Chiang Mai has a large expat community. We actually see evidence of this all over. The shopping centers and grocery stores have tons of English. This makes it much easier to shop, of course. Plus, there are many products we are used to.
As an example, in Osaka, one could barely find breakfast cereal. In Chiang Mai, there are many choices of breakfast cereal, and three American brands of peanut butter (plus some brands we don't have in the States), and they sell blocks of cheese including cheddar in what is for the most part a not heavy into dairy country.
But back to my solo adventure. Alrica discovered in doing her research that there was a group in Chiang Mai called Writers Without Borders. It is a group of expat writers who meet weekly to read their work and get critique from each other. So one night I went out, found a tuk tuk (a kind of motorcycle taxi) to bring me to their meeting place, and attended a meeting.

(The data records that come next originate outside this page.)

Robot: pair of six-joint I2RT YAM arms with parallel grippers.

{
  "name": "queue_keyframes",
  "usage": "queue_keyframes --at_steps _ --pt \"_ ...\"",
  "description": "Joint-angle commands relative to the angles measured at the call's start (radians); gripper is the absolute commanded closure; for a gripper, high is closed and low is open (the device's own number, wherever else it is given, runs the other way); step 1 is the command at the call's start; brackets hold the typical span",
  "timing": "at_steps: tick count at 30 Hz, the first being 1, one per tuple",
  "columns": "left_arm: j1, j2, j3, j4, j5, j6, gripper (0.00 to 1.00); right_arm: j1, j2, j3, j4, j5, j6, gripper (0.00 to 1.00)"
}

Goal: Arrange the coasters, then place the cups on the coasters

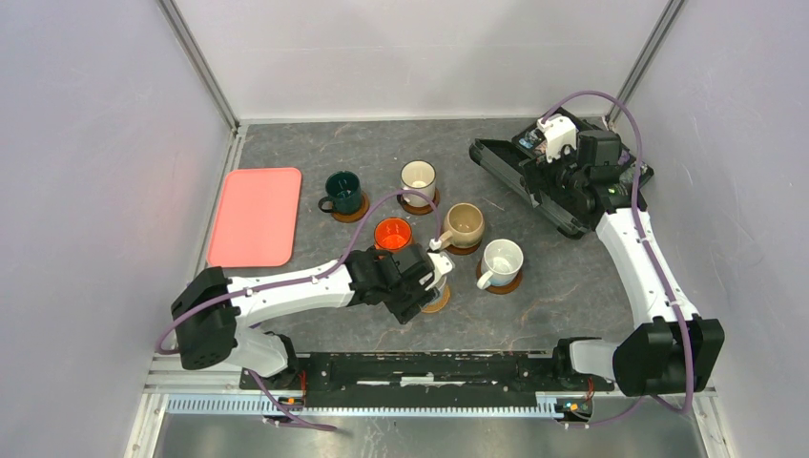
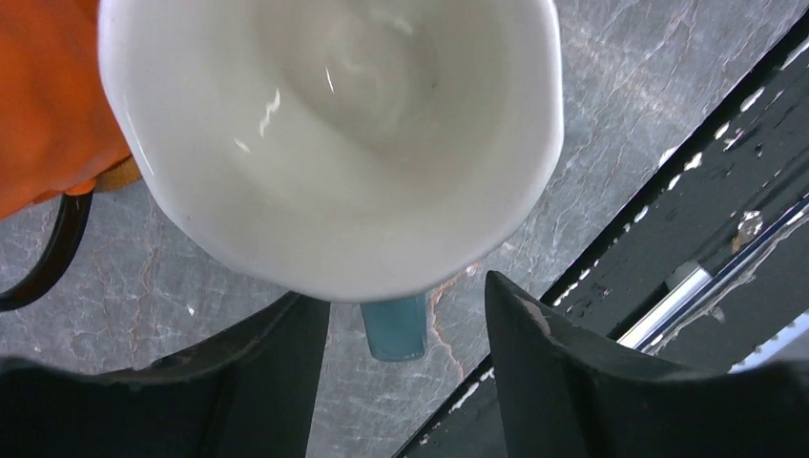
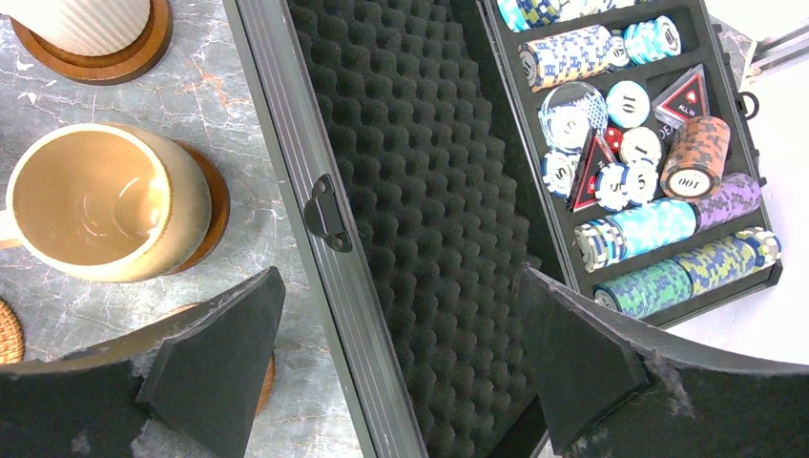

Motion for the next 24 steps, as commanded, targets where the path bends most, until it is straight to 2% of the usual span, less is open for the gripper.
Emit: queue_keyframes --at_steps 1,2,5,11,14,16,17,20,24 --pt "-0.005 -0.051 0.036 -0.066 0.004 0.005 0.25 -0.006 -0.03 -0.005 0.027 -0.018 -0.01 0.02" --pt "-0.005 -0.066 0.034 -0.081 0.01 0.013 0.17 -0.006 -0.03 -0.002 0.026 -0.022 -0.011 0.02" --pt "-0.005 -0.134 0.029 -0.111 0.031 0.03 0.0 -0.006 -0.028 -0.001 0.027 -0.033 -0.017 0.02" --pt "0.001 -0.29 0.055 -0.178 0.055 0.071 0.0 -0.005 -0.021 0.011 0.022 -0.048 -0.032 0.02" --pt "0.064 -0.345 0.122 -0.231 0.056 0.099 0.0 -0.005 -0.014 0.029 0.018 -0.055 -0.036 0.02" --pt "0.195 -0.348 0.184 -0.252 0.083 0.149 0.0 -0.006 -0.007 0.041 0.014 -0.057 -0.038 0.02" --pt "0.305 -0.332 0.225 -0.266 0.14 0.173 0.0 -0.005 -0.002 0.046 0.013 -0.058 -0.039 0.02" --pt "0.587 -0.215 0.39 -0.337 0.252 0.235 0.0 -0.006 0.01 0.067 0.011 -0.066 -0.039 0.02" --pt "0.916 -0.061 0.561 -0.359 0.283 0.311 0.0 -0.005 0.029 0.089 0.006 -0.076 -0.039 0.02"
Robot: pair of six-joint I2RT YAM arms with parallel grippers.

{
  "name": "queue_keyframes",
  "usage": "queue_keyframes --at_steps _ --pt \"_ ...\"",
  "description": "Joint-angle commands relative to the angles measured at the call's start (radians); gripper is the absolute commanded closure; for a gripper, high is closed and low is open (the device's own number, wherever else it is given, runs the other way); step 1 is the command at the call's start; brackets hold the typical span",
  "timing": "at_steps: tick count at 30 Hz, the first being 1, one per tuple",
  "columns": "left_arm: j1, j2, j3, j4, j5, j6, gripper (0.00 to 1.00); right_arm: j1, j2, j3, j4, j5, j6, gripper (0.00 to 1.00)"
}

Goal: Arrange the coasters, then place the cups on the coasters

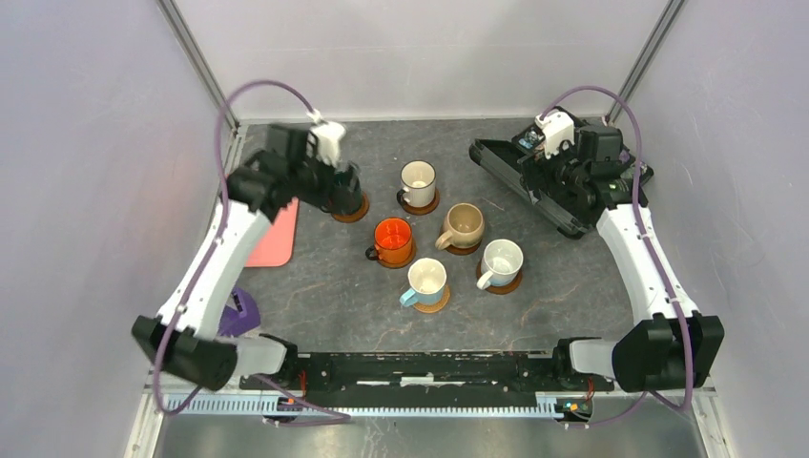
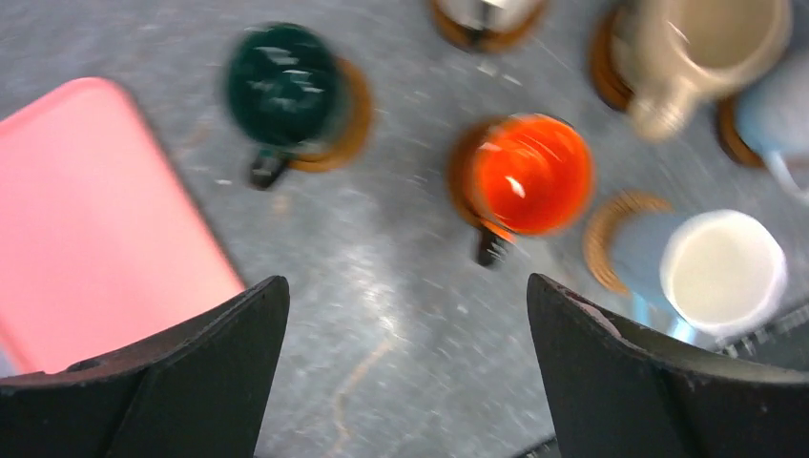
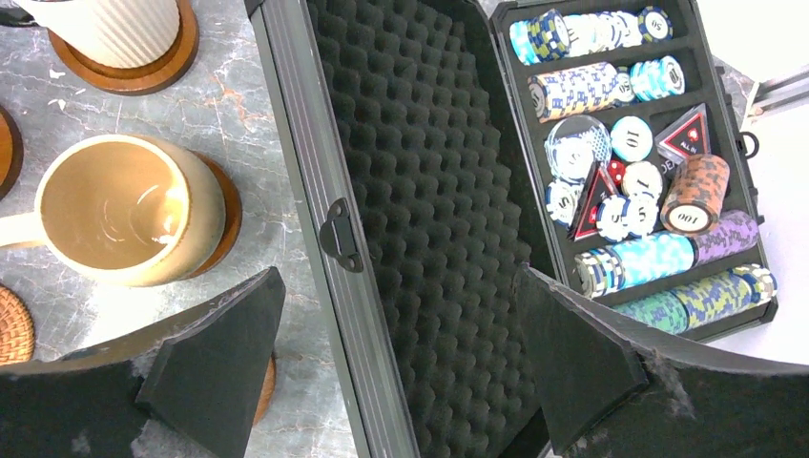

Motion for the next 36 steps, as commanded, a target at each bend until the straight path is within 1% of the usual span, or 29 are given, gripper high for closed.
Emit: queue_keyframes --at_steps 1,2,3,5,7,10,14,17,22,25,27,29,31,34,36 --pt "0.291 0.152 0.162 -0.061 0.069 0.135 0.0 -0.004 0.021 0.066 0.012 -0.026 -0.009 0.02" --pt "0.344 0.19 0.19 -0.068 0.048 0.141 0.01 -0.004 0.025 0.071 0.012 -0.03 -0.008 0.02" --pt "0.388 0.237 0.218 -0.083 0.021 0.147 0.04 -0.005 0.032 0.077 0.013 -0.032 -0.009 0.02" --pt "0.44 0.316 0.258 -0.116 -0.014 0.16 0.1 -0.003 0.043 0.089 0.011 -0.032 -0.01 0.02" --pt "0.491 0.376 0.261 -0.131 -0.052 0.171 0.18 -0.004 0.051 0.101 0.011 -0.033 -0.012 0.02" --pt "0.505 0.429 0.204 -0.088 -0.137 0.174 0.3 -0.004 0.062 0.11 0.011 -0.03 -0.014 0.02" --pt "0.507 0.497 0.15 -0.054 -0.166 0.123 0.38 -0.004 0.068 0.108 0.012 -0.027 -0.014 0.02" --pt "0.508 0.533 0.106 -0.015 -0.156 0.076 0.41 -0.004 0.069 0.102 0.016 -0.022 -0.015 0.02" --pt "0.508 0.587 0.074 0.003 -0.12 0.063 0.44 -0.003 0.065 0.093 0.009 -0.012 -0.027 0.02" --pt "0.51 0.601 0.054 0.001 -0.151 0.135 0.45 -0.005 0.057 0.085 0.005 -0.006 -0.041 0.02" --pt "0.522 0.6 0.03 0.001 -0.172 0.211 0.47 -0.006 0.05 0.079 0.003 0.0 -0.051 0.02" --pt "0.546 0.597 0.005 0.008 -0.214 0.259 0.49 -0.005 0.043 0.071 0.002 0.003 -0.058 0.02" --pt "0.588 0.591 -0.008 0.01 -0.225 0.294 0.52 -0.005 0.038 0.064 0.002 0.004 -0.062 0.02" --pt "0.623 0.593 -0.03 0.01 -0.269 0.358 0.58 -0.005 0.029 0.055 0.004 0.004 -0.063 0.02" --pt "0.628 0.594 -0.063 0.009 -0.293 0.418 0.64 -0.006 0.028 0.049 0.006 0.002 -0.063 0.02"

Most of the writers there were originally from the United States, though at least one was Canadian. But everything was done in English. I heard three people read their work. All three were writing things that took place in Southeast Asia. But you write what you know, right?
It was a great night. But not specifically because of what was read or the comments made. It was great because it was a night that I wasn't the father of a family that was traveling, I was a writer. I had a night to be a writer in the midst of writers.
In the States I have been lucky to be part of some great writing groups. In New York, New York I was part of the Lehman Engel Musical Theatre Workshop. In Des Moines, Iowa I joined the Iowa Scriptwriters Alliance. In Appleton, Wisconsin I worked together with my friend and colleague Erin to start The Dying Pen. And in Lancaster, Pennsylvania I was thrilled to be a part of the Lancaster Dramatists' Platform.
It is energizing to see writers who are writing and to be part of a community that understands the desire to write. Plus, they were all so friendly.
I love being on this adventure with my family. It wouldn't be nearly as fun without them. But sometimes it is nice to not be one out of four. Sometimes it is great to just be one. To just be writer.
And it's also great to know that in that, I am not alone.